“Karuna” is a Sanskrit word that means the compassionate and selfless desire to remove suffering. Buddha, after his enlightenment, preached that karuna was one of the key ingredients in not only removing the suffering of others but also the pain and anguish we feel ourselves. In other words, the simple acts of compassion for others and the self have the power to remove suffering from this world. It is this central concept that is the heartbeat of our social enterprise. karuna is a movement whose ultimate goal is to make this world a happier place by breaking the vicious cycle of poverty and abuse by empowering children, youth, and women who have suffered unspeakable abuse, abandonment, neglect, trafficking, and other tragedies in their lives.

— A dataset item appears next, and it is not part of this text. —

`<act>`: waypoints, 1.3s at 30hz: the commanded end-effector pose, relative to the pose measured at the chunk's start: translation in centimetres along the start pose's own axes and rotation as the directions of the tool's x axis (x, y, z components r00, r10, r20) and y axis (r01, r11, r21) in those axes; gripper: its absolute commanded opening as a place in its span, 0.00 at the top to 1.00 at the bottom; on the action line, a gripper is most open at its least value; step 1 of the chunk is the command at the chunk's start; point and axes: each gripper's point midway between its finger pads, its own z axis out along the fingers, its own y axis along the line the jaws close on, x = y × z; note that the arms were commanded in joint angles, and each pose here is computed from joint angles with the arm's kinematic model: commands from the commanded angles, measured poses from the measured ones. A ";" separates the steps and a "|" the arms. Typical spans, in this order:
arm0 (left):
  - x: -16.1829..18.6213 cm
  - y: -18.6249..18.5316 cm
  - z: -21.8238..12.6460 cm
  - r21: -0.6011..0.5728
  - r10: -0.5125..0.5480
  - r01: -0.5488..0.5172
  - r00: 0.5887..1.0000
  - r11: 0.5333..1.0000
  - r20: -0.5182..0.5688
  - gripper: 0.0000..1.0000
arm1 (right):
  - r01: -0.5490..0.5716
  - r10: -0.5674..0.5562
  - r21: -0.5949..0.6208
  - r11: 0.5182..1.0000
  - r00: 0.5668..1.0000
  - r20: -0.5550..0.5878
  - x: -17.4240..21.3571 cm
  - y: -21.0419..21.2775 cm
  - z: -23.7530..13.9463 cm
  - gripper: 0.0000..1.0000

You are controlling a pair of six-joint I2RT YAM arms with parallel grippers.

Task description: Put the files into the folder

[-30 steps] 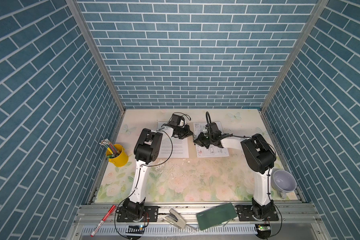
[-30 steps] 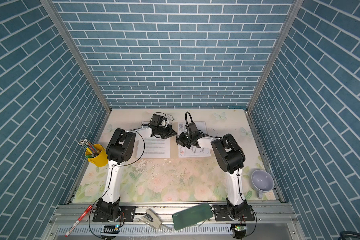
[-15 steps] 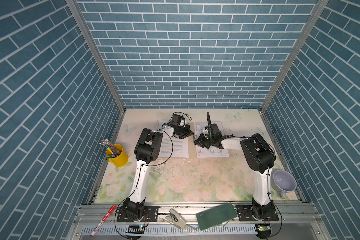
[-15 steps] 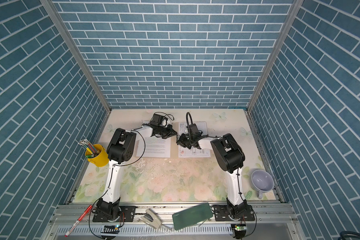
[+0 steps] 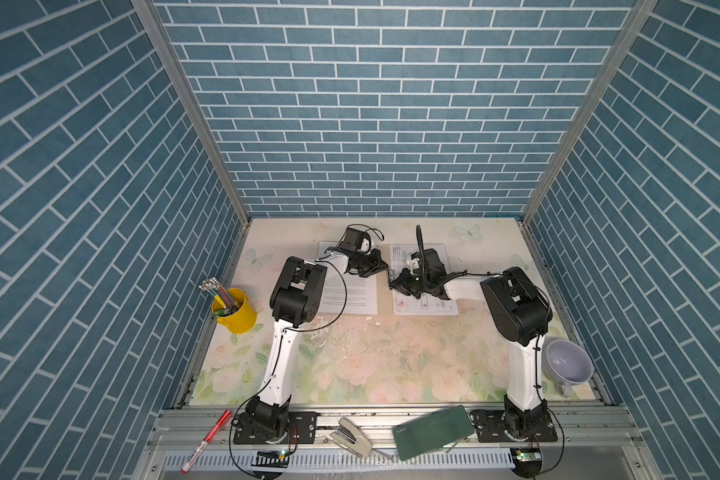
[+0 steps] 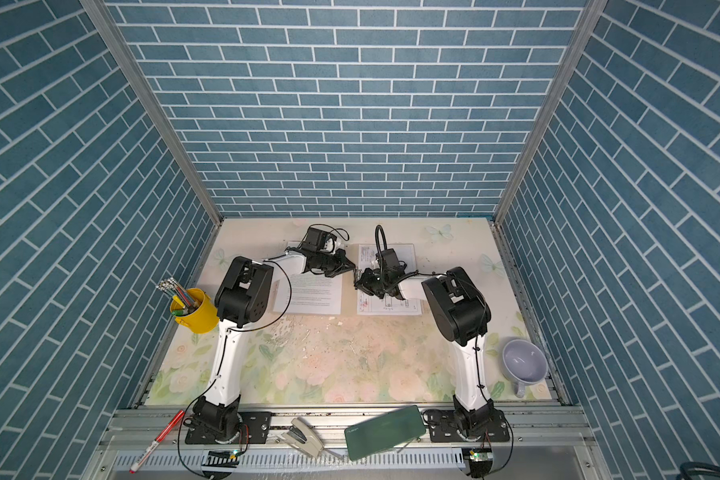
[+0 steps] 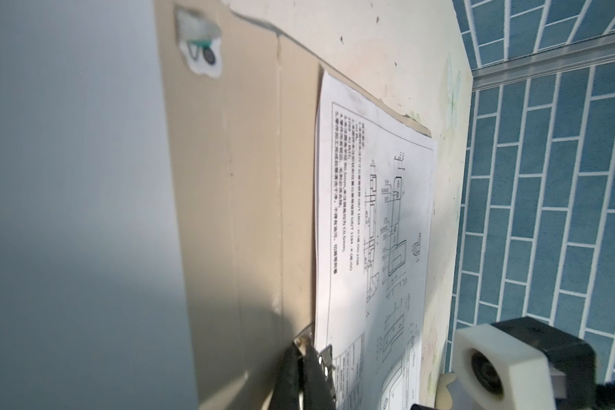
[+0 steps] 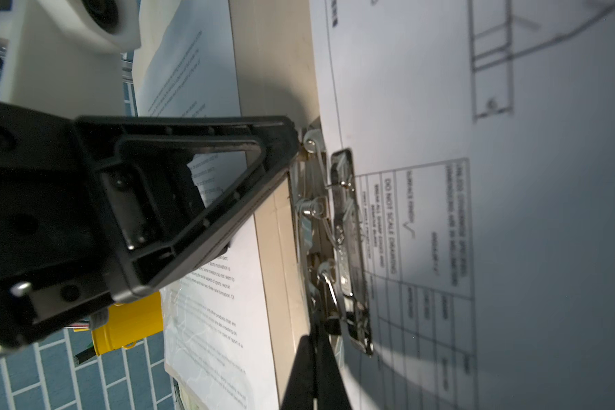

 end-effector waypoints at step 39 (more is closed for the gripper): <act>1.3 1.4 0.5 0.012 -0.086 0.086 0.996 0.996 -0.010 0.94 | -0.315 0.371 0.668 0.675 0.927 0.063 9.7 -20.7 -2.0 0.91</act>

What led Arun Sardana—the inspiration behind karuna—to start this social enterprise is a long story, one that spans his entire life and perhaps several lifetimes before this one. karuna was born out of his personal existential crisis. Arun arrived in the United States as an immigrant in 1988 after the traumatic death of his father to suicide. Despite complicated early years of life riddled with sexual abuse and trauma as a child, he was blessed with a beautiful loving family, a successful career, and all the ingredients of a “happy” life that are typically referred to as the “American Dream.” At his core, however, Arun was very unhappy and hollow, lacking the ability to feel anything deeply. He struggled with existential questions about the meaning of life, his purpose and contribution to society, and how to balance it all with his beautiful family, whom he adores. These questions became more pronounced after the death of his mother and the unexpected loss of his job in early 2008.
In order to “run away” from his life, Arun decided to volunteer at an orphanage in Costa Rica in April 2014. On the third day, he discovered that this compound was not an orphanage. It was a safe house for sexually and physically abused girls. That knowledge totally broke Arun. He could not understand the injustice between these innocent souls and his own daughters. His heart truly ached perhaps because this realization triggered the trauma of his own childhood sexual abuse. He decided that week that something had to be done.
Arun then started a three-year project with an organization called SOS Children’s Villages in Costa Rica. There were about 300 children in three different villages. Ninety-seven percent of them had been physically or sexually abused. The results of this program over the three years were mind-blowing. Children and their caregivers were flourishing like never before in the 40-year history of this organization. The big question, then, was what to do with this. How could this be scaled? This is where Arun decided he needed to study the science behind the brain—what happens to a child’s psyche during chronic abuse and whether the disastrous effects of these traumas could be reversed durably.
Arun enrolled in the Master’s of Clinical Psychology program at the Spirituality, Mind, Body Institute (SMBI) at Teachers College, Columbia University. While learning about the science of positive psychology, he had a personal transformational experience during a meditation led by an energy healer who was a visiting scholar. He met his father in this meditation. Six months later, in another meditation, his father’s “messengers,” dressed in the same white shirt he was wearing when he died, left him with the most profound message—that his life had to be dedicated to helping heal children who were suffering. That was it. karuna was born in that meditation.
By building one of the biggest compassion movements this world has ever witnessed, we can change the world. The time is now. The world is ready for karuna. Your happiness lives here. Welcome home.